Below are records; copy every line in them that holds the word "room".
"""
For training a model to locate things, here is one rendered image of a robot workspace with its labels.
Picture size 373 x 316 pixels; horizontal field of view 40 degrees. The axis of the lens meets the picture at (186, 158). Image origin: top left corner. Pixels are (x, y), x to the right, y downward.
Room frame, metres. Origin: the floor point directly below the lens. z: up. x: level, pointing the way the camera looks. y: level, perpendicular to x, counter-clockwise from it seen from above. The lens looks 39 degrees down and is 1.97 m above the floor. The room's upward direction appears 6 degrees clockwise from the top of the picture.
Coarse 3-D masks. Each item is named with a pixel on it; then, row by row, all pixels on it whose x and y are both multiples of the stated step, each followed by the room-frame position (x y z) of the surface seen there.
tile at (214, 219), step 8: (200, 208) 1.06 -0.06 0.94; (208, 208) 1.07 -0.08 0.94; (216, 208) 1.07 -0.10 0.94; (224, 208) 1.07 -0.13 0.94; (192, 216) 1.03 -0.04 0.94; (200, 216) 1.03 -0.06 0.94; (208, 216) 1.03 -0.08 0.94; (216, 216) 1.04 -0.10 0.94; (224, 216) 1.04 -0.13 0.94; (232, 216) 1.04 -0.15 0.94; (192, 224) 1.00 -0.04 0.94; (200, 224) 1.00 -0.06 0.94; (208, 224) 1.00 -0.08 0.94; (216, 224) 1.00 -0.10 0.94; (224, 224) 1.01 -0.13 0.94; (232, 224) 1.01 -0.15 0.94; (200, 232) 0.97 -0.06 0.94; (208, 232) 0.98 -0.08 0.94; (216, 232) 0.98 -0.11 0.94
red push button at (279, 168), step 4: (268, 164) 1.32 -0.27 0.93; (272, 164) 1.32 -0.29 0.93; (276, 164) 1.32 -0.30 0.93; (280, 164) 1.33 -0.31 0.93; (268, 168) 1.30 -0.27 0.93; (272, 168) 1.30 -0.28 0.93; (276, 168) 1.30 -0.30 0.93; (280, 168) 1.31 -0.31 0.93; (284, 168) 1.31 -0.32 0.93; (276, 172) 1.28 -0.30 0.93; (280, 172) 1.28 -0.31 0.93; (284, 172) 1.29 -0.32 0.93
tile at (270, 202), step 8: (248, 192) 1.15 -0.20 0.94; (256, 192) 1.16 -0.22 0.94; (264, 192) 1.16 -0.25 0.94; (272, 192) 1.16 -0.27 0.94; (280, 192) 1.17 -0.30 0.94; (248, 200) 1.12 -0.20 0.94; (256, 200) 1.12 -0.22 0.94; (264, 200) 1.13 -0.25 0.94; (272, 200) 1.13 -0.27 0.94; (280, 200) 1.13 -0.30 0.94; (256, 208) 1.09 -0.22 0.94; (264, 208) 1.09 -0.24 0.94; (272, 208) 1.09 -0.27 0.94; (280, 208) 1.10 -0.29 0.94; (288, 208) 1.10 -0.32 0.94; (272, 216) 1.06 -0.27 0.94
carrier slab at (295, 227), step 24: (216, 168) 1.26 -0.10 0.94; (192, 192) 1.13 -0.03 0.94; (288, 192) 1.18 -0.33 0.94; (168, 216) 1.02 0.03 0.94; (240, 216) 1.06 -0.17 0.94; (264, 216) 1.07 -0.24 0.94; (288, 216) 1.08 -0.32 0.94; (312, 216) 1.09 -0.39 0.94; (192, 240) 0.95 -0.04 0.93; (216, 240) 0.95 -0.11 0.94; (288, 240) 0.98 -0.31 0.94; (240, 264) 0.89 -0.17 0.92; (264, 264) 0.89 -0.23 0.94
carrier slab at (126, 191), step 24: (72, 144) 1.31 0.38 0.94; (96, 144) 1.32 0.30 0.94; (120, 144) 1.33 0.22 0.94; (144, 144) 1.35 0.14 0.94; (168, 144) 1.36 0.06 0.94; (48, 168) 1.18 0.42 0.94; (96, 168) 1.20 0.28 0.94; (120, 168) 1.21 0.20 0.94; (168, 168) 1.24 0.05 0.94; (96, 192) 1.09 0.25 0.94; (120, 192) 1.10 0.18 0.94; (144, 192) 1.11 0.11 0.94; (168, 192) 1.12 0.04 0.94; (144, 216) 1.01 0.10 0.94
"""
» Answer to the exercise
Room frame, metres. Origin: the floor point directly below the lens. z: up. x: level, pointing the way the camera looks. y: level, perpendicular to x, counter-clockwise from it seen from above. The lens looks 39 degrees down and is 1.97 m above the floor. The room's upward direction appears 6 degrees clockwise from the top of the picture.
Coarse 3-D masks. Each item is named with a pixel on it; then, row by row, all pixels on it whose x and y are both multiples of the stated step, each followed by the room-frame position (x y z) of the surface seen there.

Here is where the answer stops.